De-provisioning via Device Provisioning API
The Device Provisioning API provides a resource for de-provisioning things and policies.
If your use-case allows, we recommend to use the HTTP API directly, see https://apidocs.bosch-iot-suite.com/.
However, in this example we assume that you need to delete a thing via a live message.
When working in the context of Bosch IoT Device Management, we recommend using the Device Provisioning API, because the de-provisioning not only deletes the thing but also its associated policy, and the entities existing in Bosch IoT Hub (namely the device and its credentials).
In this example, we will create a managed connection and configure it to react on a live message to a thing, by triggering its de-provisioning via the Device Provisioning API.
Connection setup
The connection wizard of the Connections UI assists the creation of such a connection.

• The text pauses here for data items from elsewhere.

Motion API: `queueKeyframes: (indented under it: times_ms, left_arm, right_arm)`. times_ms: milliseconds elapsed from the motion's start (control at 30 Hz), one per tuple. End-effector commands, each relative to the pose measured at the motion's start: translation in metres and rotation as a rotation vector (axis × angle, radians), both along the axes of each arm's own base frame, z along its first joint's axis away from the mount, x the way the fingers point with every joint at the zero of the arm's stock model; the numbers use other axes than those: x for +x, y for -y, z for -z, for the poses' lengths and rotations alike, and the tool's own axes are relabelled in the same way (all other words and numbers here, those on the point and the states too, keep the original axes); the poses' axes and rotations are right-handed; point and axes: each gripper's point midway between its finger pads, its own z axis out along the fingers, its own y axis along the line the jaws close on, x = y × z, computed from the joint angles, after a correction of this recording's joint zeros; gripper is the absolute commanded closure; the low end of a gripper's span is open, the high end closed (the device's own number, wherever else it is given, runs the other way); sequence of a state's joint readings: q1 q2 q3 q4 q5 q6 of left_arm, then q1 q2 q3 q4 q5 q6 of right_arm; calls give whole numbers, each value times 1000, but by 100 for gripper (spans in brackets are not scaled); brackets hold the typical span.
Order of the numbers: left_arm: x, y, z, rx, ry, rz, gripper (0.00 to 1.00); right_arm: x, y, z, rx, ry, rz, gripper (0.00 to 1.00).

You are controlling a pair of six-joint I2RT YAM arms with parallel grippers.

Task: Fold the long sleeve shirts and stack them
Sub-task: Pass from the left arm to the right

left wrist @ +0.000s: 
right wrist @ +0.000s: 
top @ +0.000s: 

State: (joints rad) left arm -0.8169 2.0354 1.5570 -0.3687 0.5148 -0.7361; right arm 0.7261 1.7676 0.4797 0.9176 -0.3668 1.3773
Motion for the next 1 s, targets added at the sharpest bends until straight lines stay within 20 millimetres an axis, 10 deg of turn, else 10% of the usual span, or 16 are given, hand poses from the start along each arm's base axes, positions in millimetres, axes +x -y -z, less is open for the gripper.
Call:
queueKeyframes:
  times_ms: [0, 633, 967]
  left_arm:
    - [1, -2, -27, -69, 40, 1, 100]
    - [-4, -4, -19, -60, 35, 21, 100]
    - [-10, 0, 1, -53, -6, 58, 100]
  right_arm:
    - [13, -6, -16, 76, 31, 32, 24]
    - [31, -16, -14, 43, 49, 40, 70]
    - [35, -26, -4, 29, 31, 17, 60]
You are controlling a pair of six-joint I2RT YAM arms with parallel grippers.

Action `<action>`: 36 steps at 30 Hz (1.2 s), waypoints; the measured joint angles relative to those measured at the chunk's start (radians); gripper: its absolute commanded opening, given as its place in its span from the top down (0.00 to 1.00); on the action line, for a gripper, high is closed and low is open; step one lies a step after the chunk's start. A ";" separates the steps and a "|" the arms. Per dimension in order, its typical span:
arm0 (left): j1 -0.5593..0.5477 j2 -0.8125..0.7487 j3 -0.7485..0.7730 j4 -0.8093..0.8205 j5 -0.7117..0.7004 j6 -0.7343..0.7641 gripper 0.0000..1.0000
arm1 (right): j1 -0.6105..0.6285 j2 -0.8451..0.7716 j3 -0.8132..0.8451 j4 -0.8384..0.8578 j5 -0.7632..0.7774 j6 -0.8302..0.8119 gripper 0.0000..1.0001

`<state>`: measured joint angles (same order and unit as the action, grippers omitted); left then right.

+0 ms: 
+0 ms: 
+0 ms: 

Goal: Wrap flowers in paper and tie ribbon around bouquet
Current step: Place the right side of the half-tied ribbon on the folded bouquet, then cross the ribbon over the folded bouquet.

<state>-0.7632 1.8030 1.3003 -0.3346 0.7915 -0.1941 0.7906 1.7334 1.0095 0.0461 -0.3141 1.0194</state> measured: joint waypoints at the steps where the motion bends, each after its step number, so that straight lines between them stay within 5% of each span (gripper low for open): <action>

Select the connection category HTTP: Template for de-provisioning via Device Provisioning API.
The wizard requires the further inputs:
- Authorization subject - to define who can use this connection to receive the live messages which trigger the de-provisioning.
The subject is pre-filled withintegration:<service-instance-id>_things:, thus you only need to add a suffix.
In general, this subject additionally needs to be set into the policy of the things.
In our example, we set the suffix to remove and add the complete subject later to the thing’s policy. - The Message subject: the subject of the message which triggers the de-provisioning.
In our example we have set remove. - The Service Instance ID is already pre-filled with the value for your subscription.
- The OAuth Token Endpoint is pre-filled to the default value.
- Set the Client ID as configured for your client.
- Set the Client secret as configured for your client.
- The Requested scopes are pre-filled to hub and things.
- Click Test connection, and if it works confirm creating the connection with Create.
The created connection is an HTTP connection which configures the Device Provisioning API as an endpoint with the given OAuth2 client credentials.
It contains a single target that is configured to trigger a DELETE request at the resource
/{service-instance-id}/devices/{device-id}
, whenever it receives a live message with the specific subject.
The HTTP response received from the Device Provisioning API will be forwarded as the live message response including its response status and body.
The wizard creates a pre-configured connection, but you can of course adjust the connection to
your needs before saving it, e.g. change the message subject that triggers the de-provisioning.
Adjust the policy
Use the Policy section of the thing which is to be deleted and create a separate entry for the Subject of the connection created above.
The example shows the permission to read and write messages with subject “remove” directed to the thing (i.e. inbox) as well as from the thing (i.e. outbox). However, you would only need one line, depending on the Direction you choose in the next section, where you send the message, which will in fact be used as the trigger for the de-provisioning request.
Trigger the de-provisioning
The de-provisioning is triggered by sending a live message with the configured subject to the thing that should be deleted, together with its associated policy and the entities stored in Bosch IoT Hub (device and its credentials).
This can be achieved by making a POST request to the messages resource of a thing at the Things HTTP API:
/things/{thingId}/inbox/messages/{messageSubject}, where
{thingId}must be replaced with the ID of the thing that should be deleted, and{messageSubject}must be replaced with the configured live message subject.
The request body is not used and can be left empty.
The live messages can also be sent via another channel e.g. WebSocket or a different connection.